How To Be A Successful Esthetician

What tips do you have for a new esthetician right out of school? It is a fact that a large percentage of people who go through the effort and investment of attending and graduating from esthetics school will never end up practicing esthetics or will do so for a short time. I believe this is because they could not find a job or if they did, the job was not the right fit for them. Our advice is to explore every option for employment, but be sure to only apply for a position that best suits your style and personality.

What jobs are out there for estheticians? What we love about being an esthetician is that there are many options for places of employment. There are day spas, hair salons that have a skin treatment room, skin care spas, hotel spas, cruise line spas, medical spas, department store spas associated with a skin care line, resort spas and more. If you prefer not to be a service provider, there are still many options. You can become a representative for a skin care line that is sold to department stores, medical offices, or spas so you would provide education and training classes to your various accounts, as well as work at trade shows. You can work in a retail environment selling a line at the department store counter (they LOVE hiring estheticians) or other beauty retailers. You can also become an independent contractor and be on-call to work at various spas or even be a freelance esthetician. It is also possible to become an educator and work as a teacher at your local esthetics school. Another option is to become an entrepreneur and develop your own skin care line.

What I love most about a career as an esthetician is that it offers a very flexible schedule. Many places allow part and full-time schedules so if you have another career or have children, this is ideal. Many businesses have employed many estheticians who were once full-time and now work part-time after having children. One size does not fit all when it comes to being employed as an esthetician, so do you research.

How can an esthetician build a clientele? It truly takes a long, long time to really build up a good, repeat clientele. The reason is because you will not connect with every client, and not every client will connect with you. Being an esthetician is a relationship-based profession. Our best tip for this is to mimic their personality. If they are not much of a talker, then don’t talk their ear off. You have to be a chameleon with every client.

Try paying close attention to body language. Asking specific questions on your client intake form that gives you insight into their expectations will go a long way. One of our favorite questions is “What are you goals for today’s visit?” I then provide various options they can check off on the form ranging from “stress relief” to “I want to learn how to care for my skin.” Depending on all that they select, we will make sure to create an experience that gives them exactly what they ask for. I will also discuss their goals during our consultation to make sure we have complete clarity. Having a client leave getting exactly what they wanted will help build the relationship and ensure they will come back to see you again.

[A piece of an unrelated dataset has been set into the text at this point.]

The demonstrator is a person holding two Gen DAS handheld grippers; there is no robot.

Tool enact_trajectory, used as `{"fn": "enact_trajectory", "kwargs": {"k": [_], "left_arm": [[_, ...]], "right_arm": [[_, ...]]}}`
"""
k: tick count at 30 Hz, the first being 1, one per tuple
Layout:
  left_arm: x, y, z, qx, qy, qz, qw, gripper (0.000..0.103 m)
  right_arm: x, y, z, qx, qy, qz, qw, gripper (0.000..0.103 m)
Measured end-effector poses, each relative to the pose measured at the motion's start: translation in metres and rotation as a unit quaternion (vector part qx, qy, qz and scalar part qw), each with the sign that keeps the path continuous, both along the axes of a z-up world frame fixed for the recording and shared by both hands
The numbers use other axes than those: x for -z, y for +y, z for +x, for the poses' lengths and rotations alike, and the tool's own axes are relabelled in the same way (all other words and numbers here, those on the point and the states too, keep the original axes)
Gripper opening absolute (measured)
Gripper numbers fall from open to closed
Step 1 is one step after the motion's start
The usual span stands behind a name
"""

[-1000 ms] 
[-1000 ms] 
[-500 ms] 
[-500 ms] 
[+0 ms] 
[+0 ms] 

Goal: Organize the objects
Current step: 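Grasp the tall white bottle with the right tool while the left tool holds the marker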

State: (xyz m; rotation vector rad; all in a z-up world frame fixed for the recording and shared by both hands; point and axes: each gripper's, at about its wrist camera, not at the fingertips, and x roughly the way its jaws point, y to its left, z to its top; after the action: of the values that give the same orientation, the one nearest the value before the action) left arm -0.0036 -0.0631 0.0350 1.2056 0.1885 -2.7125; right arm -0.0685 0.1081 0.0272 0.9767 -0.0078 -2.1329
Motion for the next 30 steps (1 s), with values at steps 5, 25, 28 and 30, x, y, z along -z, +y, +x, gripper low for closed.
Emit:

Another way to build a clientele is to give out free skin treatments. When you have an empty schedule, your goal is to fill it with clients. And waiting around for them to shell out money for a skin treatment that is often considered a luxury will leave you with an empty room and time on your hands. Make some really nice gift certificates and gift it to your friends, family, and anyone you come in contact with that you feel would be a good fit for you. Let them experience the services you provide at no charge because the more faces you can get your hands on, the more they can spread the word for you. Many of them may love the results and want to come back as a paying client. At the end of the appointment, give them a few of those free gift certificates and ask them to give it to their friends who they think would be a good client for you. Who would not love giving the gift of beautiful skin? Hands down, word of mouth with a referral will trump any other advertising or marketing opportunity. If you work this strategy long enough, and you give a treatment focused on managing expectations, you will no longer have an empty schedule. I promise.

How can I give the best service possible? We would like to expand more on the consultation portion of the service because we believe this is so important and often overlooked by many estheticians. The information we gain from asking clients questions about their skin and having them share their concerns is essential for problem-solving. This is the biggest area of weakness for so many estheticians. They are so focused on giving the actual skin treatment without really knowing what the clients concerns are. Aside from the questions  mentioned above, here are some others to ask after reviewing their client intake form. We find these really insightful to understanding my client and his/her skin so the best results can be focused on. We love to psychoanalyze their skin and these open it up great conversations.

 

What are your top three skin concerns in order of priority?

Is today a good, bad, or normal skin day for you? (This is important because if they say “this is a really bad day for me”, you need to understand what they personally consider to be bad.)

Do you consider yourself to have sensitive skin? Give me specific examples of how your skin acts sensitive? (Everyone will say their skin is sensitive, but you need to know exactly their type of sensitivity.)

How oily or dry is your skin?

If your skin is dry, do you actually get flaky or is it more of a tightness that you experience?

What type of blemishes do you get most often (cysts, pustules, papules, whiteheads/closed comedones)?

Where on your face do you get the majority of your blemishes?

When it comes to caring for your skin at home, do you like a very simple routine like cleanser and moisturizer or do you like to add in additional products to make a more comprehensive routine?

Prior to coming and seeing me, what have you done with your skin both at home or professionally? What kind of results did you get?

What are your specific goals for your visit today?